FRANKFORT, Ky. — Kentucky has a new team working to solve sexual assaults. Wednesday, Governor Beshear announced a $1.5 million grant to form an investigative team within the state police.
Sexual assault kits, physical evidence gathered after an assault, are tested for DNA and identifying information at Kentucky State Police (KSP) labs. Now, KSP will also lead the charge in finding those responsible.
"We all agree that there's nothing red or blue, Democrat or Republican, about violent crime or sexual assault. It is simply wrong,” Beshear said.
The Commonwealth received $1.5 million from the Department of Justice in a SAKI (Sexual Assault Kit Initiative) grant to create a new team within KSP. Three trained investigators and an analyst will transition from the Attorney General’s office to KSP.
Trained investigators like Trooper Janet Barnett will use evidence processed by the labs to assist other agencies in solving cases.
"Sometimes if it's been a little while since the investigation those people can gravitate out of an area and also law-enforcement agencies today are heavily taxed,” Barnett said.
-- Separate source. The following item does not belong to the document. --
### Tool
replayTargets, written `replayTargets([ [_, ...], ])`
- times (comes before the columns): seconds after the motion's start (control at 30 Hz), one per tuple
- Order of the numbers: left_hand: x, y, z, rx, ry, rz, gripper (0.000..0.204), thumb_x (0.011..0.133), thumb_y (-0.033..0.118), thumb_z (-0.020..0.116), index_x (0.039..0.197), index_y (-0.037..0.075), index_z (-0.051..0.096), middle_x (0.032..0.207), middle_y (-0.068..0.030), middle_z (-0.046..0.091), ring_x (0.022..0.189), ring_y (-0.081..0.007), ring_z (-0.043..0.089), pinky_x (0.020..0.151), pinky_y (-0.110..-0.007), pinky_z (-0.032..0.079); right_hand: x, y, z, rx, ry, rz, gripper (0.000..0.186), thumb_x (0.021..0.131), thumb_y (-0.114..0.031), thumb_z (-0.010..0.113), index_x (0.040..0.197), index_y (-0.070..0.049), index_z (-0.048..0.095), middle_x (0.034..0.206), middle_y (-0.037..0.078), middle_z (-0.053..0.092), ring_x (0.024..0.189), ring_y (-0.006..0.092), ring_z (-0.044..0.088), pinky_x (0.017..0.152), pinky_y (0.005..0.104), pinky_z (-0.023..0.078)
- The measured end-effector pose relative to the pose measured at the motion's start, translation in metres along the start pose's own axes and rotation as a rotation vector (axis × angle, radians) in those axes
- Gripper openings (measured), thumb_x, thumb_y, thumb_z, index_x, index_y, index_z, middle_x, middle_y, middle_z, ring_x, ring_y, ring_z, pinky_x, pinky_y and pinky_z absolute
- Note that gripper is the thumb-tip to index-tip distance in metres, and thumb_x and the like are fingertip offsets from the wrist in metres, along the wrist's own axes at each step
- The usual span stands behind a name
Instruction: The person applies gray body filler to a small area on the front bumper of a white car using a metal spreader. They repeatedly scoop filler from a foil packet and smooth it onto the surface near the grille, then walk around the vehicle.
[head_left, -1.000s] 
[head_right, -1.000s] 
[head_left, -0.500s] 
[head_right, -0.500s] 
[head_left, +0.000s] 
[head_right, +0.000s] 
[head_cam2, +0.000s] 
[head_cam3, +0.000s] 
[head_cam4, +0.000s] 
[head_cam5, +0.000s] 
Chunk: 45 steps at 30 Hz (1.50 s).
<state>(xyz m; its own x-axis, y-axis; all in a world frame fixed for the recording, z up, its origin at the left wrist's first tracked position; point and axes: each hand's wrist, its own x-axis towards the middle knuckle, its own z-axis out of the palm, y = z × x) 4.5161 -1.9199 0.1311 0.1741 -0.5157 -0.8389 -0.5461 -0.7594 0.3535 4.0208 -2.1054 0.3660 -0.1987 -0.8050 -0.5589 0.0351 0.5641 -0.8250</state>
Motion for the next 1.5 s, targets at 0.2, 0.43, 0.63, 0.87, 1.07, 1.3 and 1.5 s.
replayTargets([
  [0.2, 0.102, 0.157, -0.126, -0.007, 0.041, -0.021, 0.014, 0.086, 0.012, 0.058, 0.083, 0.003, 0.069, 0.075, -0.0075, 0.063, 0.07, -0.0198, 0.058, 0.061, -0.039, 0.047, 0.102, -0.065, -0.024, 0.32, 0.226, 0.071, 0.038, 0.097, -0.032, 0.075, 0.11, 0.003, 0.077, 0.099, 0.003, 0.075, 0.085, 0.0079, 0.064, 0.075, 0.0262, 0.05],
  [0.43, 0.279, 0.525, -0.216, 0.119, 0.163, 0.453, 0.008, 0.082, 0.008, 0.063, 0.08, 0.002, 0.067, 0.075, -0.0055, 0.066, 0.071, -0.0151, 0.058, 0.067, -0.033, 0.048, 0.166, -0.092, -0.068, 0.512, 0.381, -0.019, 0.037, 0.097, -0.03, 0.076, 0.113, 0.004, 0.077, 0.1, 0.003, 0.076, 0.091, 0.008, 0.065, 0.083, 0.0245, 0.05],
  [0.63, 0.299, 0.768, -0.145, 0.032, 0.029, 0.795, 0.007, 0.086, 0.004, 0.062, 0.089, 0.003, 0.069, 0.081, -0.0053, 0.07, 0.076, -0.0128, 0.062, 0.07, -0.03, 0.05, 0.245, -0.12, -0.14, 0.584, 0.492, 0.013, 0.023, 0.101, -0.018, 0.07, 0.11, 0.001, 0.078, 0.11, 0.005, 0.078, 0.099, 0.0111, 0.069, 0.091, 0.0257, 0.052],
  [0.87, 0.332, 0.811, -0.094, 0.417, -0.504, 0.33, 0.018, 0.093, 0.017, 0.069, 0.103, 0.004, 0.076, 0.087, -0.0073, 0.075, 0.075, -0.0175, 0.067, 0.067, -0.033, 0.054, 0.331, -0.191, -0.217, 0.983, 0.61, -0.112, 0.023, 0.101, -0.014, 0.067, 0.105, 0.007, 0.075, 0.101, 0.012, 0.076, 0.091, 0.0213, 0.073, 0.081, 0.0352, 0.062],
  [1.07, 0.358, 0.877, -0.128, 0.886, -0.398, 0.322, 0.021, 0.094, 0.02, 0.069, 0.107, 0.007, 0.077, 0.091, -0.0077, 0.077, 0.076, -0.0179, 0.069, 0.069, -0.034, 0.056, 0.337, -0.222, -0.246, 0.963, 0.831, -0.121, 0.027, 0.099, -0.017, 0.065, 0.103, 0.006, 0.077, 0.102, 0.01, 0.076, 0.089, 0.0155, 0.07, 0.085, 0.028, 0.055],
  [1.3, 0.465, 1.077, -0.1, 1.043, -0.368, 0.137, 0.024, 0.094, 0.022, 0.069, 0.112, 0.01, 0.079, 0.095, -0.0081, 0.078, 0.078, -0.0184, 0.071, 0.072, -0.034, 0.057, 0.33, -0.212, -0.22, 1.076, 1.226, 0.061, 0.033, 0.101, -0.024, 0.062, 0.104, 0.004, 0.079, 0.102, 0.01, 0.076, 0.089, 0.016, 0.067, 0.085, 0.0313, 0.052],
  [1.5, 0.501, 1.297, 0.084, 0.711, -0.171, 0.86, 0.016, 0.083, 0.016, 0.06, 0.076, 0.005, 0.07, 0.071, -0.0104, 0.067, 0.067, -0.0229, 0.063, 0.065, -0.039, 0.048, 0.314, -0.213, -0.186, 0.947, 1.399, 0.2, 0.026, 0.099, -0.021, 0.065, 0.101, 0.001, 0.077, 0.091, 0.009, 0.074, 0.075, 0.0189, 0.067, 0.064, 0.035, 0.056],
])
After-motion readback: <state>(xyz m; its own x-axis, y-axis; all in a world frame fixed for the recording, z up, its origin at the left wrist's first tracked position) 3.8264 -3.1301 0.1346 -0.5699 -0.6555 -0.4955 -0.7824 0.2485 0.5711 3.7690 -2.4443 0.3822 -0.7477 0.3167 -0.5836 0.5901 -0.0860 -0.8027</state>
The unit won't tackle every sexual assault. Governor Beshear says they'll focus on cold cases, where testing older rape kits or new DNA could bring closure for victims and survivors.
"They aren't forgotten just because it's been a while since the crime occurred. It doesn't mean the work has stopped,” Barnett said.
In another move for public safety, Beshear signed a related bill, House Bill 310. It closes a state loophole that kept violent offenders, deemed incompetent to stand trial, from being involuntarily committed.
“It did close a loophole. It sealed over a crack that had been there for too long,” Senator Morgan McGarvey, (D) District 19, said.
Wednesday, advocates of the new initiative and the bill said their ultimate goal is providing justice for victims and survivors.